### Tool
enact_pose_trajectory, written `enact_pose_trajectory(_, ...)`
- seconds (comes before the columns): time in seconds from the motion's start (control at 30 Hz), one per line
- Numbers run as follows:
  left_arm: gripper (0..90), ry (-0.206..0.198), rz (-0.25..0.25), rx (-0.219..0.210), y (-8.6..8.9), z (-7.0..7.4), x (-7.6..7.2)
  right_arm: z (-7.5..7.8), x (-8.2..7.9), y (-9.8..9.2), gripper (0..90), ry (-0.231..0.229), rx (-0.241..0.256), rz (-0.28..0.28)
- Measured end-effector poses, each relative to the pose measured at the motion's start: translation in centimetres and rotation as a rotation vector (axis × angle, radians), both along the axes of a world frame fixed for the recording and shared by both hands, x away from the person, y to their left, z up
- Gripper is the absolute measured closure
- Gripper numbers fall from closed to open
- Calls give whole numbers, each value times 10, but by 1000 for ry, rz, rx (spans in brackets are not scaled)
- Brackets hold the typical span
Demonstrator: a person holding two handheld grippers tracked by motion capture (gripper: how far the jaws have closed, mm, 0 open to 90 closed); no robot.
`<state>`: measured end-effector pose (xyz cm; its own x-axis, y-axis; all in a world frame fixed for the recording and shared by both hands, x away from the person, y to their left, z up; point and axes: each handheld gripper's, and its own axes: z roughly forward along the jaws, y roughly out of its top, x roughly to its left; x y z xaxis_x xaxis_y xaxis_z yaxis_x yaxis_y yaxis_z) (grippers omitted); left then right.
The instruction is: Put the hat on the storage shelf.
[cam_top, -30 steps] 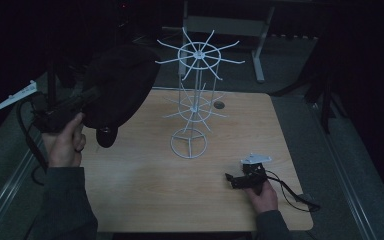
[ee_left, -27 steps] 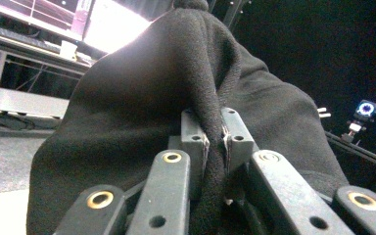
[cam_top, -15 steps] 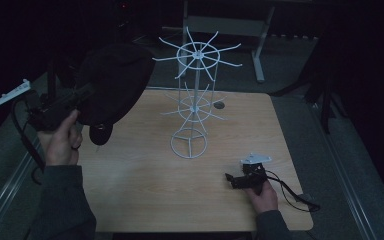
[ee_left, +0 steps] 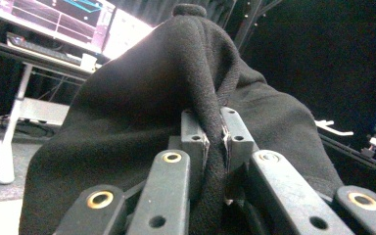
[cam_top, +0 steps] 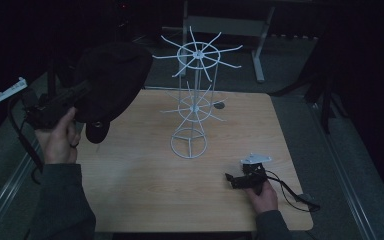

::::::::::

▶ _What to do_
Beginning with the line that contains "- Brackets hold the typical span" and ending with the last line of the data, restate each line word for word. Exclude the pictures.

▶ _Result_
- Brackets hold the typical span
Demonstrator: a person holding two handheld grippers tracked by motion capture (gripper: how far the jaws have closed, mm, 0 open to 90 closed); no robot.
`<state>`: measured end-effector pose (xyz cm; its own x-axis, y-axis; all in a world frame fixed for the recording and shared by both hands, x away from the person, y to their left, z up; point and axes: each handheld gripper's, and its own axes: z roughly forward along the jaws, y roughly out of its top, x roughly to its left; x y z xaxis_x xaxis_y xaxis_z yaxis_x yaxis_y yaxis_z) (grippers omitted); left then right.
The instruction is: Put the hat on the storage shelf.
[cam_top, -30 steps] 
[ee_left, -27 steps] 
[cam_top, -15 steps] 
[ee_left, +0 steps] 
[cam_top, +0 steps] 

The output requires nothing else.